§ EXERCISE INSTRUCTIONS
In the entries below, find the string "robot" and return each line holding it.

§ DATA FOR THIS TASK
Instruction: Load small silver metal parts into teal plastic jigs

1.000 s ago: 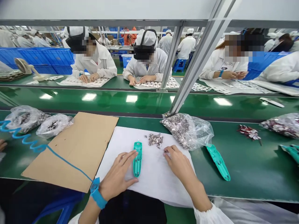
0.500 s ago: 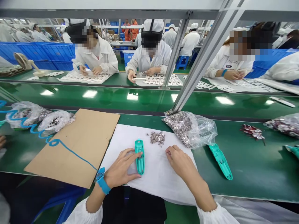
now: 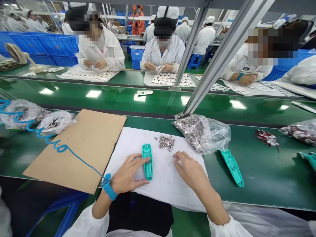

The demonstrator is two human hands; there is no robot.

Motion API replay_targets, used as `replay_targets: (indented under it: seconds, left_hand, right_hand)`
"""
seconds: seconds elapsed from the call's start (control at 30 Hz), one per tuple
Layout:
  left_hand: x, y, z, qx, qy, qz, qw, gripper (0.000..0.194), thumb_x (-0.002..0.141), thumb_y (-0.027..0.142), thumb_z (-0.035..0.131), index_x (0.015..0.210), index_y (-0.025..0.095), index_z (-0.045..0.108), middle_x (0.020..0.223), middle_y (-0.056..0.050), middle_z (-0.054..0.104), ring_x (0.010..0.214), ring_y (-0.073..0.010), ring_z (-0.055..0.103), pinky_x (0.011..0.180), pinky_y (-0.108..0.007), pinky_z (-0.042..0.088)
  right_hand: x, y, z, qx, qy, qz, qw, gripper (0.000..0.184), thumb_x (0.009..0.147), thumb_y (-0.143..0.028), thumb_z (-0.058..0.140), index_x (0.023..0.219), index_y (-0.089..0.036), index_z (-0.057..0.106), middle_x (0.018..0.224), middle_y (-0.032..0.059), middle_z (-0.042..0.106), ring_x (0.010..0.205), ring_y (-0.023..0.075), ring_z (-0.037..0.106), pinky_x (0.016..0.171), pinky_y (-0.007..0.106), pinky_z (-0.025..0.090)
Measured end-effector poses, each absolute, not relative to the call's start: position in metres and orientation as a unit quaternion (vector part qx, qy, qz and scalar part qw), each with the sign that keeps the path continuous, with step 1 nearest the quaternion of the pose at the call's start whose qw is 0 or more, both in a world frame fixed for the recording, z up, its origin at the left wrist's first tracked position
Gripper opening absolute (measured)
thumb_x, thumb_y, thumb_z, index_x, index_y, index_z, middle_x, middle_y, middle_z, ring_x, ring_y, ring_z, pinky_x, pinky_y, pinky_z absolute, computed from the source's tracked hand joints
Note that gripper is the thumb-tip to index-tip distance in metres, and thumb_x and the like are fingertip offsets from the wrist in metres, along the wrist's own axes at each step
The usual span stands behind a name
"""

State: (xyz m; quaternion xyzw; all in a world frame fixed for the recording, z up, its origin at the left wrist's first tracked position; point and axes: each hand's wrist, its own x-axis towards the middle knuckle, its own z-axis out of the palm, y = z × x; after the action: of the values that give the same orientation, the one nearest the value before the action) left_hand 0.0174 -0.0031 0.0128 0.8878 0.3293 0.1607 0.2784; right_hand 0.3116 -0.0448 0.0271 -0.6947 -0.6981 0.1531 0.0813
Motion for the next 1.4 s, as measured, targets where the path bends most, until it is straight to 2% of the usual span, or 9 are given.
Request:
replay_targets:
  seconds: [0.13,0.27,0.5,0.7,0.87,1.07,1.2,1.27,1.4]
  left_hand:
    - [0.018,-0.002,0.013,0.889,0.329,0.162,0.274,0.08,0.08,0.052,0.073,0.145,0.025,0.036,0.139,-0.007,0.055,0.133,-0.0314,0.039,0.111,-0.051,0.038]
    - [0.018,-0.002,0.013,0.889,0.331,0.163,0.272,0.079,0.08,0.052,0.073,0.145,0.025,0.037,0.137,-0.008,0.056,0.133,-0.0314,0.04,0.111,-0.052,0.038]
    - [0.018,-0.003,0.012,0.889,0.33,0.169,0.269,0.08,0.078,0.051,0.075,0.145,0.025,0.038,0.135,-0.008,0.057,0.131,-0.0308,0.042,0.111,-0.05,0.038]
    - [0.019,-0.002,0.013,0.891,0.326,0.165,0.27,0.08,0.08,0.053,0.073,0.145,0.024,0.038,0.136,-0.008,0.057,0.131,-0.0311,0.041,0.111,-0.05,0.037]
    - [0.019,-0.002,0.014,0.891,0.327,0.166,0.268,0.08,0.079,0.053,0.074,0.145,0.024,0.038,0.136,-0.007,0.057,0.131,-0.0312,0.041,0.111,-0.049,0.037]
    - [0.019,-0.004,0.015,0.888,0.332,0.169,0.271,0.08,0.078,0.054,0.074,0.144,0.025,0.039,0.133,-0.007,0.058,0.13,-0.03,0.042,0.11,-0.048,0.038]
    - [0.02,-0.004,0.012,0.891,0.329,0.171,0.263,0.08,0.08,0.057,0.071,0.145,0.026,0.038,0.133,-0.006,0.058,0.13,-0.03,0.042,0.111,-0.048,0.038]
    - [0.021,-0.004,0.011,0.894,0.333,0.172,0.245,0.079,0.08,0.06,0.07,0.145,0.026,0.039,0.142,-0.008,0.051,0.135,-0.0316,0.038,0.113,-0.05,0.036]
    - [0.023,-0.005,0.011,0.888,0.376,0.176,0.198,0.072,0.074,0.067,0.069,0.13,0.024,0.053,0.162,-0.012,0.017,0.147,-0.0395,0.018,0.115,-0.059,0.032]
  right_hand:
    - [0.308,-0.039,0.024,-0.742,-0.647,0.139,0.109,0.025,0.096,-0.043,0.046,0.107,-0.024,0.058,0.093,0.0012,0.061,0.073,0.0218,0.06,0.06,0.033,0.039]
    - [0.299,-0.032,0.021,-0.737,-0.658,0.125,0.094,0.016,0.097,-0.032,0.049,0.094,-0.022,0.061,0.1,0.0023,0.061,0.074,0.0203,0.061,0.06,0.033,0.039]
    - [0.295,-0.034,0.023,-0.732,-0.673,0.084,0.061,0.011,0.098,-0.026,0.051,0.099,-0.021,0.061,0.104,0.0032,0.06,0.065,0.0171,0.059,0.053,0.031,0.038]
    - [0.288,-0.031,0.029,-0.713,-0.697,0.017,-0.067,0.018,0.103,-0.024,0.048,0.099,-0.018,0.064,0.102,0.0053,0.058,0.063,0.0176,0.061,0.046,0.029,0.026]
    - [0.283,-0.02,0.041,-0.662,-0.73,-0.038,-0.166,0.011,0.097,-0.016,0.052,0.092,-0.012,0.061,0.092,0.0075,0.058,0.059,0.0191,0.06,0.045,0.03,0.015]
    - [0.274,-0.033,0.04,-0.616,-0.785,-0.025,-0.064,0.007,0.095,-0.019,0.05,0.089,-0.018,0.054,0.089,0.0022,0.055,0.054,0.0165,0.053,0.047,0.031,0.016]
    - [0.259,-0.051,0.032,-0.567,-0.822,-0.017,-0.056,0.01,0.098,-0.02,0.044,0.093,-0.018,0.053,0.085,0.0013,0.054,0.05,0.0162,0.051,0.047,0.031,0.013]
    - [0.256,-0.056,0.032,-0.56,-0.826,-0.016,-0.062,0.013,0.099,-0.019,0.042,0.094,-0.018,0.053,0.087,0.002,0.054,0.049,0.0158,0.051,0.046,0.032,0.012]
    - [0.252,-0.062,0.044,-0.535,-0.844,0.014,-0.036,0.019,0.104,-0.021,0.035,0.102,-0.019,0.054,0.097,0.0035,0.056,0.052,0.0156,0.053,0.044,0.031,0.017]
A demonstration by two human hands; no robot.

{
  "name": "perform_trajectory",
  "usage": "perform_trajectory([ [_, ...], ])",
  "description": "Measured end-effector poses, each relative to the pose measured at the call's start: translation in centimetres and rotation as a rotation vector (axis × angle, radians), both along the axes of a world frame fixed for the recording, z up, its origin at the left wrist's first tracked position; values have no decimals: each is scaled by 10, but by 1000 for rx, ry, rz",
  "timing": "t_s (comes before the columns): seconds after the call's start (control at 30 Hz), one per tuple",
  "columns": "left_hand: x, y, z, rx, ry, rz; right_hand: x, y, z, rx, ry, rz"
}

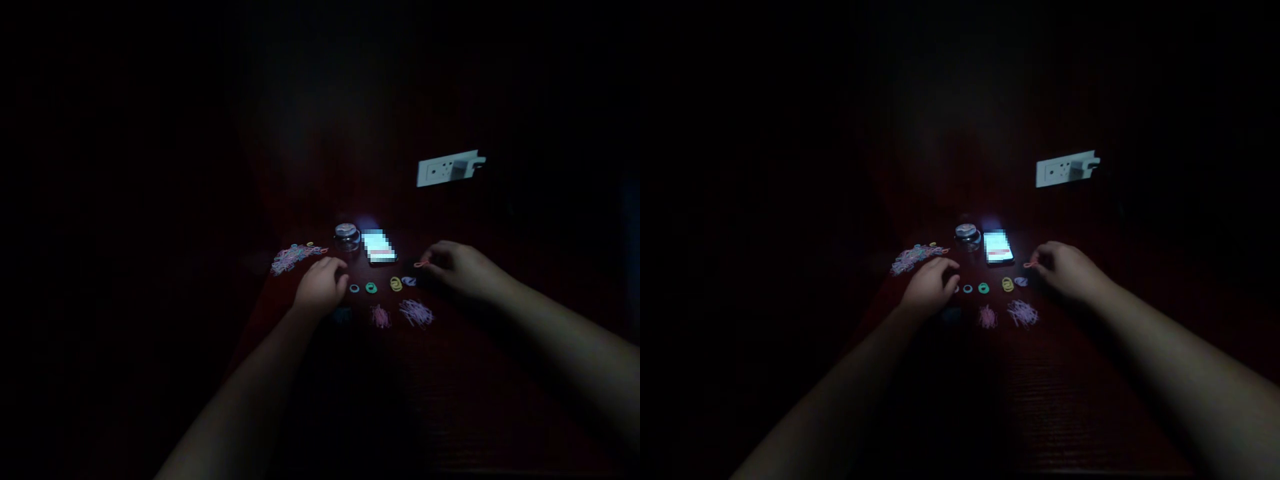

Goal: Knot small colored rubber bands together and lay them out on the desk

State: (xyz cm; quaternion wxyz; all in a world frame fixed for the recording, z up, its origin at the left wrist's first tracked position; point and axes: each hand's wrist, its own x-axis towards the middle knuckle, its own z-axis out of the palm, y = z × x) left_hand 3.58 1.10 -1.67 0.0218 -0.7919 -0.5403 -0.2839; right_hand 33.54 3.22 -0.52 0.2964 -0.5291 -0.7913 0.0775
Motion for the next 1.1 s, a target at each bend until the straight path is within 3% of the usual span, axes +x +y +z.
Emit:
perform_trajectory([
  [0.13,-31,17,-13,-218,91,369,21,17,-7,-219,-18,-99],
  [0.23,-44,23,-21,-383,132,491,22,20,-12,-262,-43,-123],
  [0.43,-49,27,-27,-485,154,537,20,18,-12,-306,-129,-126],
  [1.1,-53,29,-26,-542,162,528,22,22,-15,-292,-186,-107],
])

§ PROBLEM SOLUTION
The demonstrator is two human hands; there is no robot.
A demonstration by two human hands; no robot.

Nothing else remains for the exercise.